Has been discussed before - likely to kill all your yeast during the oxidation/reduction reaction.

http://www.morebeer.com/brewingtechniques/library/backissues/issue4.6/miller.html


----------



## MHB (11/5/16)

Ducatiboy stu said:


> Peroxide breaks down very quickly. Its is highly reactive which is what makes it a great contact sanitiser and breaks down into water and hydrogen.
> 
> It turns your fingers white if you get it on them
> 
> ...


Stu
Try a good swimming pool shop, they used to sell 4L strong H2O2, there are also a bunch on eBay.
Another big fan of peroxide, the Brew Shield type products sold in HBS's are stabilised (mostly with Sodium Thiosulphate) and contain some Silver Ions (I think as the nitrate), at the recommended dilution you get what they call a syngeneic effect, the stabiliser stops stabilising, and the Ag causes a very rapid disassociation into the active form (about as powerful an oxidiser as you will find) but it is consumed pretty quickly, so it stops being dangerous to your yeast in pretty a short time.

If you want some idea of how rapid the reaction between Peroxide and Silver can be, remember Jet Backpacks
so don't stir it with a silver spoon OK.
Mark


----------



## Yob (11/5/16)

Pure sodium percabonate breaks down to Soda ash and Hydrogen peroxide as well so also good for what ales ya..

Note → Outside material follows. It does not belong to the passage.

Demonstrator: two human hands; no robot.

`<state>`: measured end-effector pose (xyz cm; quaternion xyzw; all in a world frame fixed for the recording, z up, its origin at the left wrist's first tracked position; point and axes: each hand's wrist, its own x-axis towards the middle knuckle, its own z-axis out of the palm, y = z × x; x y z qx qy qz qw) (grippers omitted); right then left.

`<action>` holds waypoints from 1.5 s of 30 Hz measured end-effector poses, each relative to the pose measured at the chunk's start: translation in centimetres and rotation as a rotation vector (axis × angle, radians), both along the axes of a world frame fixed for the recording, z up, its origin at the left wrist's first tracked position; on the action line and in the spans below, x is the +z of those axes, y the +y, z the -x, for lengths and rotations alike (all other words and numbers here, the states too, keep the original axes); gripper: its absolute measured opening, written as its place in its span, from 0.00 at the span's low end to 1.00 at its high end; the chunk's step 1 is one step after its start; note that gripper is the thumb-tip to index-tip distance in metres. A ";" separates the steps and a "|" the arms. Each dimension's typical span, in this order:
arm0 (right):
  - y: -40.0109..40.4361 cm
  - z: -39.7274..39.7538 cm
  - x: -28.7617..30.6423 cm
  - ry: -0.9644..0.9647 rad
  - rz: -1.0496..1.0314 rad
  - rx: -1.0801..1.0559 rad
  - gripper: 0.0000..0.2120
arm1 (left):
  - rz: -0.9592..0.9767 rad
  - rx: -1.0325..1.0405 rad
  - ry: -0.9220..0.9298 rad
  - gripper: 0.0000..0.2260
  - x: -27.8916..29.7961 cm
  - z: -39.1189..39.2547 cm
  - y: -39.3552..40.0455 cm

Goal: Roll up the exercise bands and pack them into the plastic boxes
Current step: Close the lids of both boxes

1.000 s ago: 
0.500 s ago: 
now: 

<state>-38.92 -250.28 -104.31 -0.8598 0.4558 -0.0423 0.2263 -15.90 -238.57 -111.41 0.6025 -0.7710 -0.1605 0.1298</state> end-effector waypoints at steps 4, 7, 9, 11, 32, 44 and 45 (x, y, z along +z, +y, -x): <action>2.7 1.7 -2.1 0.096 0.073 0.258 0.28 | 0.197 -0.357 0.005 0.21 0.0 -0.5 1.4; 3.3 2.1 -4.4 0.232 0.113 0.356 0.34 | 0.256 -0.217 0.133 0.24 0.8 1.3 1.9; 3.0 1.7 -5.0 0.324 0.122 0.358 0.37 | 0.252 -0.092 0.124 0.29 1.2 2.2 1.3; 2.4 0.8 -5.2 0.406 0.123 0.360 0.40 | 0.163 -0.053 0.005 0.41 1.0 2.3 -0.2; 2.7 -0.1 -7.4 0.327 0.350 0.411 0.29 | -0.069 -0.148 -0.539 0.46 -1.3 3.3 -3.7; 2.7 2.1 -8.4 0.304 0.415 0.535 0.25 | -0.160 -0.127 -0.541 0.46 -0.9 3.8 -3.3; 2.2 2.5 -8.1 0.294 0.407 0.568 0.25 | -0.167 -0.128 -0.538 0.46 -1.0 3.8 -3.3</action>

https://en.wikipedia.org/wiki/Sodium_percarbonate


----------



## yankinoz (11/5/16)

Hydrogen peroxide is a much more active oxidizing agent than dissolved free oxygen. As such it should react immediately with organic matter in wort. Pour in wort; hydrogen peroxide is gone. In the very small quantities left behind by a dilute solution after draining, there should be no discernible effect on beer quality. Leave a lot behind, and there might be an effect.

No, it won't work for oxygenating the wort, because there won't be any left behind for the yeast to use.


----------



## Ducatiboy stu (11/5/16)

MHB said:


> Try a good swimming pool shop, they used to sell 4L strong H2O2, there are also a bunch on eBay.


Dont know how you would get it off evilbay, the strong peroxide I used to use requires vented caps, so not suitable for posting


----------



## MHB (11/5/16)

Well they advertise it on eBay and quote freight, it might not be as strong as you were getting but would be more than strong enough for the job.
Shipping Hazardous Goods can be a pain, even getting 25L of Iodophor shipped can be fun. but there are ways and I suspect the vendor will have explored them, or like I said go to a pool shop is there is one in a reasonable distance.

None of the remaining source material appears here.